## Problem requirements
From the data below, copy exactly the lines that lie between the one holding "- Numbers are" and the one holding "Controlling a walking", including both, and nothing more.

## Given information

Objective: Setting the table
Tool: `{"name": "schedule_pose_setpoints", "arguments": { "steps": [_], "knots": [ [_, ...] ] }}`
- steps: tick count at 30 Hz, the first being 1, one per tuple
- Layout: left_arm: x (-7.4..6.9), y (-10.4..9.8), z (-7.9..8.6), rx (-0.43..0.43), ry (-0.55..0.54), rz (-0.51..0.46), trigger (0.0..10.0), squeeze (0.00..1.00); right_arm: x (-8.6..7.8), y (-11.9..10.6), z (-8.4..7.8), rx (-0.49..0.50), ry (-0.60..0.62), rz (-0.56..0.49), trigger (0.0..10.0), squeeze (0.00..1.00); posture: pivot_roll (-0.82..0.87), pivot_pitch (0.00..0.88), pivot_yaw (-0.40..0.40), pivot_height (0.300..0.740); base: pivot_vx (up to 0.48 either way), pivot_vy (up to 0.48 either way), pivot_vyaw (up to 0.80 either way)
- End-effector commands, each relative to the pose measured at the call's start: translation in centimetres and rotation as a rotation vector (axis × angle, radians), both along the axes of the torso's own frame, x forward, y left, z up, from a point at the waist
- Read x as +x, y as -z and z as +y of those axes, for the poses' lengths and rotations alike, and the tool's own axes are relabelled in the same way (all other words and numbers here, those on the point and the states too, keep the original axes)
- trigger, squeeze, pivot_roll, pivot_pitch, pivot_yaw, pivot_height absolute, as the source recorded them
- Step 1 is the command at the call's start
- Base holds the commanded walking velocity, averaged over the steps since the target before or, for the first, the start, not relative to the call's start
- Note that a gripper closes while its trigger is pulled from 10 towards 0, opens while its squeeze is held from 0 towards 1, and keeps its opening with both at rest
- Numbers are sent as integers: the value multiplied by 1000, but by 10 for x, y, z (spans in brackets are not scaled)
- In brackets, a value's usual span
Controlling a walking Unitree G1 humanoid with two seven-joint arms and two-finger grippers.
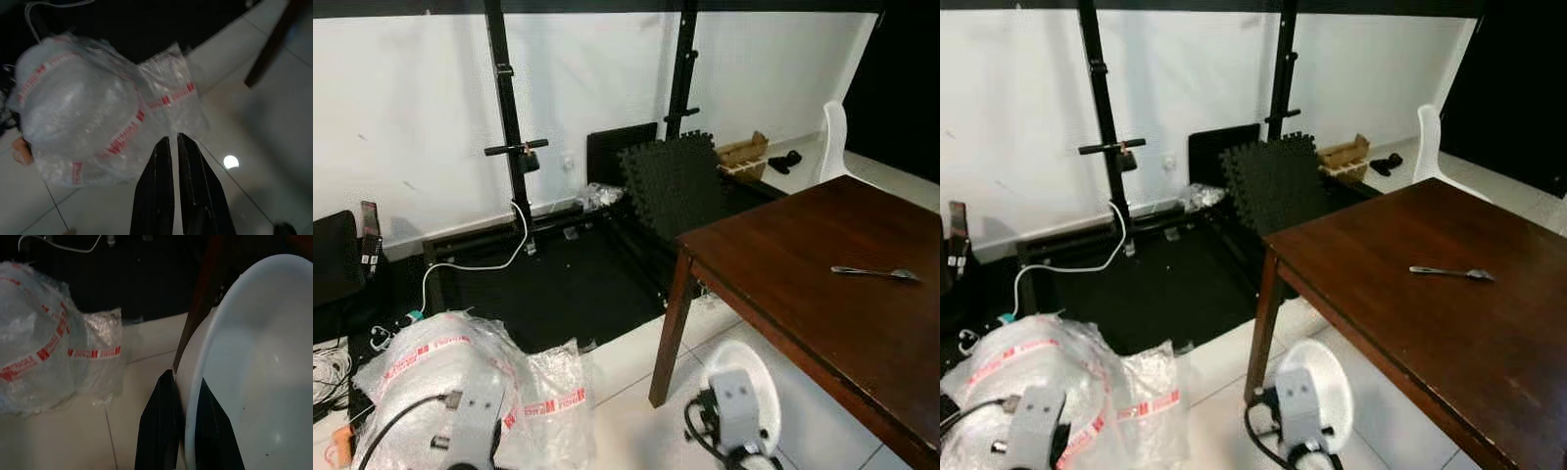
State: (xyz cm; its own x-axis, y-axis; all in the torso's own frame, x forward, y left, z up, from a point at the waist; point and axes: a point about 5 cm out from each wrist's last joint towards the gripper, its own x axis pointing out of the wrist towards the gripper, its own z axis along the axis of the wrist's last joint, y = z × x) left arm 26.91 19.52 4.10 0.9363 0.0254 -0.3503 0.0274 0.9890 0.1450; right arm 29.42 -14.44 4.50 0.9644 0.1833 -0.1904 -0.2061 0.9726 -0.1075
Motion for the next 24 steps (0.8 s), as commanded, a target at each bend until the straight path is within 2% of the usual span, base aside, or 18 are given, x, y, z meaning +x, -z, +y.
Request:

## Answer space
- Numbers are sent as integers: the value multiplied by 1000, but by 10 for x, y, z (spans in brackets are not scaled)
- In brackets, a value's usual span
Controlling a walking Unitree G1 humanoid with two seven-joint arms and two-finger grippers.

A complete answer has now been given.